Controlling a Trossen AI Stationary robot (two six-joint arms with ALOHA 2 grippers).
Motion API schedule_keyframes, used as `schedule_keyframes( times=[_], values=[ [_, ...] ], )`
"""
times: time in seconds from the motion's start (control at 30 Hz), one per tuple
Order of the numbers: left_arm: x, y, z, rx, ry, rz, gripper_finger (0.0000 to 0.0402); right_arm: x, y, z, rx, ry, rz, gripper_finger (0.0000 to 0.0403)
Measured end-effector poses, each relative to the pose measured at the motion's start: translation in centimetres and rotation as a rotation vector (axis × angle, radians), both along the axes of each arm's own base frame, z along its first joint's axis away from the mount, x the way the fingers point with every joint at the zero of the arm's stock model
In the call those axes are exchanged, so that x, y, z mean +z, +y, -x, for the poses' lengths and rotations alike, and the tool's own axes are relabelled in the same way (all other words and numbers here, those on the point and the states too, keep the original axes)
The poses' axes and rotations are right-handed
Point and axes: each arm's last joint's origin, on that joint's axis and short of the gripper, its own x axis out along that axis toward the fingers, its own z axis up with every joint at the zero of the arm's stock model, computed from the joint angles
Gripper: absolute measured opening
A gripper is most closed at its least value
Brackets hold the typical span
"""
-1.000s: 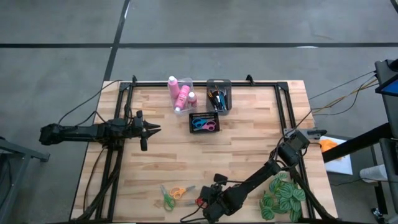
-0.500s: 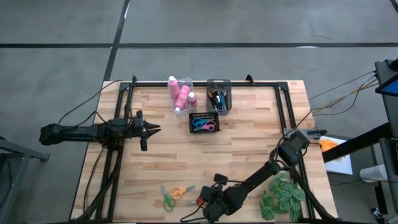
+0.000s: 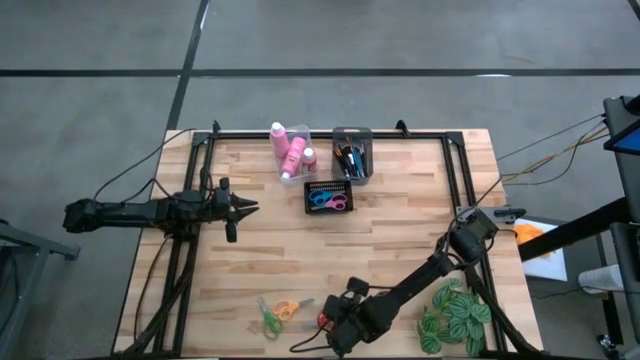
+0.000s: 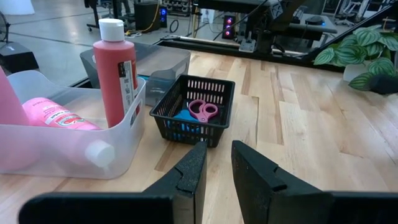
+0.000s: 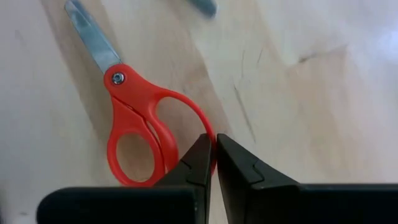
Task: Pick & Place Paint Supplies
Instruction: Put the red scissors into the black bin
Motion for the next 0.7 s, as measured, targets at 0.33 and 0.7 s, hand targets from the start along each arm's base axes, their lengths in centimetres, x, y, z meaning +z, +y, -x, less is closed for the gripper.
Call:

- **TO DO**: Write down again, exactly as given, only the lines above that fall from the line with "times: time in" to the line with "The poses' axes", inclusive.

- **ANSWER**:
times: time in seconds from the motion's start (control at 30 Hz), one per tuple
Order of the numbers: left_arm: x, y, z, rx, ry, rz, gripper_finger (0.0000 to 0.0402); right_arm: x, y, z, rx, ry, rz, gripper_finger (0.0000 to 0.0403)
Measured end-effector poses, each relative to the pose measured at the motion's start: translation in centimetres and rotation as a rotation vector (axis × angle, radians), both along the axes of each arm's own base frame, z along its first joint's axis away from the mount, x the way the fingers point with every joint at the zero of the arm's stock model
In the call those axes are exchanged, so that x, y, z mean +z, +y, -x, for the poses' lengths and rotations alike, and the tool's own axes are relabelled in the same way (all other words and numbers here, those on the point and the states too, keep the original axes)
The poses' axes and rotations are right-handed

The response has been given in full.